▶ **Exercise aim**:
Pull every line holding the word "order" from the data below and copy it.

▶ **Provided data**:
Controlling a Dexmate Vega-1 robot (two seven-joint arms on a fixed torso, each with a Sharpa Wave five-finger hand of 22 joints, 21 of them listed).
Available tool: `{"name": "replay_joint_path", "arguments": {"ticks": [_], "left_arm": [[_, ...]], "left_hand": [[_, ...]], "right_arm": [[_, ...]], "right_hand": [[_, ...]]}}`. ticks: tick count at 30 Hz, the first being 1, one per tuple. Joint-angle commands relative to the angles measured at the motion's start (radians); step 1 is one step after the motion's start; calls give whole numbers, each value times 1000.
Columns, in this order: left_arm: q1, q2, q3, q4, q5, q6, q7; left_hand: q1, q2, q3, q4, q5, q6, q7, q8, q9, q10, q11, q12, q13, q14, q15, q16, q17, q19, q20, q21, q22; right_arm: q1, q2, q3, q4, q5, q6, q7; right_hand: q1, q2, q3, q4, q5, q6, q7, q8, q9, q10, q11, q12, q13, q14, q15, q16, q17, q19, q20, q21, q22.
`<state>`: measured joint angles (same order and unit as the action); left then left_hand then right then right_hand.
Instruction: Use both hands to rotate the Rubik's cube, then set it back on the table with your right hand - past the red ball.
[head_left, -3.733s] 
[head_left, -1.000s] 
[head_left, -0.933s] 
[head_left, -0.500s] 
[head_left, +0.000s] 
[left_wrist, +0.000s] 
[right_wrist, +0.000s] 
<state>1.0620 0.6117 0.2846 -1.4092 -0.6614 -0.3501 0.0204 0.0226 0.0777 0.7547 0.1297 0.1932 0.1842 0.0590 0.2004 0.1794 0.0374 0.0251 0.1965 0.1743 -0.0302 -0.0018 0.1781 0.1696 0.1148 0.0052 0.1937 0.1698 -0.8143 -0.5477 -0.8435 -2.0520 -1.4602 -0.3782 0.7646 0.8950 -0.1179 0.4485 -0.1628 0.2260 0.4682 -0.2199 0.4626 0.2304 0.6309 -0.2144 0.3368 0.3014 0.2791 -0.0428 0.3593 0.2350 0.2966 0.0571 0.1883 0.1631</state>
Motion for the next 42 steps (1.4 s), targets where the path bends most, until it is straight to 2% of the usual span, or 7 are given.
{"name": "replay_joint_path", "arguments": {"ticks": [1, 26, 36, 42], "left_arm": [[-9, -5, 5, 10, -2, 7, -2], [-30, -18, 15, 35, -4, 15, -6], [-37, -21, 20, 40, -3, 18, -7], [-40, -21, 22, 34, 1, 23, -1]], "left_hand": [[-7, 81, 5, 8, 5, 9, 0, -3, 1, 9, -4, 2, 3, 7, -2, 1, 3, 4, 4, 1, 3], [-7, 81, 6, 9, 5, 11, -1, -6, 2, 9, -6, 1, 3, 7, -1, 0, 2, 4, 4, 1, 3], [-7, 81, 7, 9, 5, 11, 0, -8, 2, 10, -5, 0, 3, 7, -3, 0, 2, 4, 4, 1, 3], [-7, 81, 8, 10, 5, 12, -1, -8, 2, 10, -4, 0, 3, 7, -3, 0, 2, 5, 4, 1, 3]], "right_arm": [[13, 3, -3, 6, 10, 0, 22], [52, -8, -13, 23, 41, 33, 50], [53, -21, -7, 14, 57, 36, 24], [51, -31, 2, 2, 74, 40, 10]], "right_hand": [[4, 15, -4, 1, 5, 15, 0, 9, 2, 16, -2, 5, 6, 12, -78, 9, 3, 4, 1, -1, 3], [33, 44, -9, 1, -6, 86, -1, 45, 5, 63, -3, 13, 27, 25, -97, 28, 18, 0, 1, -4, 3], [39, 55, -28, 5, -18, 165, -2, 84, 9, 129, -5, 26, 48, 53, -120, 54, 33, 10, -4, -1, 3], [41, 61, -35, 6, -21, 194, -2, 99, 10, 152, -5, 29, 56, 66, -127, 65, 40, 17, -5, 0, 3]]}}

▶ **Worked solution**:
Columns, in this order: left_arm: q1, q2, q3, q4, q5, q6, q7; left_hand: q1, q2, q3, q4, q5, q6, q7, q8, q9, q10, q11, q12, q13, q14, q15, q16, q17, q19, q20, q21, q22; right_arm: q1, q2, q3, q4, q5, q6, q7; right_hand: q1, q2, q3, q4, q5, q6, q7, q8, q9, q10, q11, q12, q13, q14, q15, q16, q17, q19, q20, q21, q22.
`<state>`: measured joint angles (same order and unit as the action); left then left_hand then right then right_hand.

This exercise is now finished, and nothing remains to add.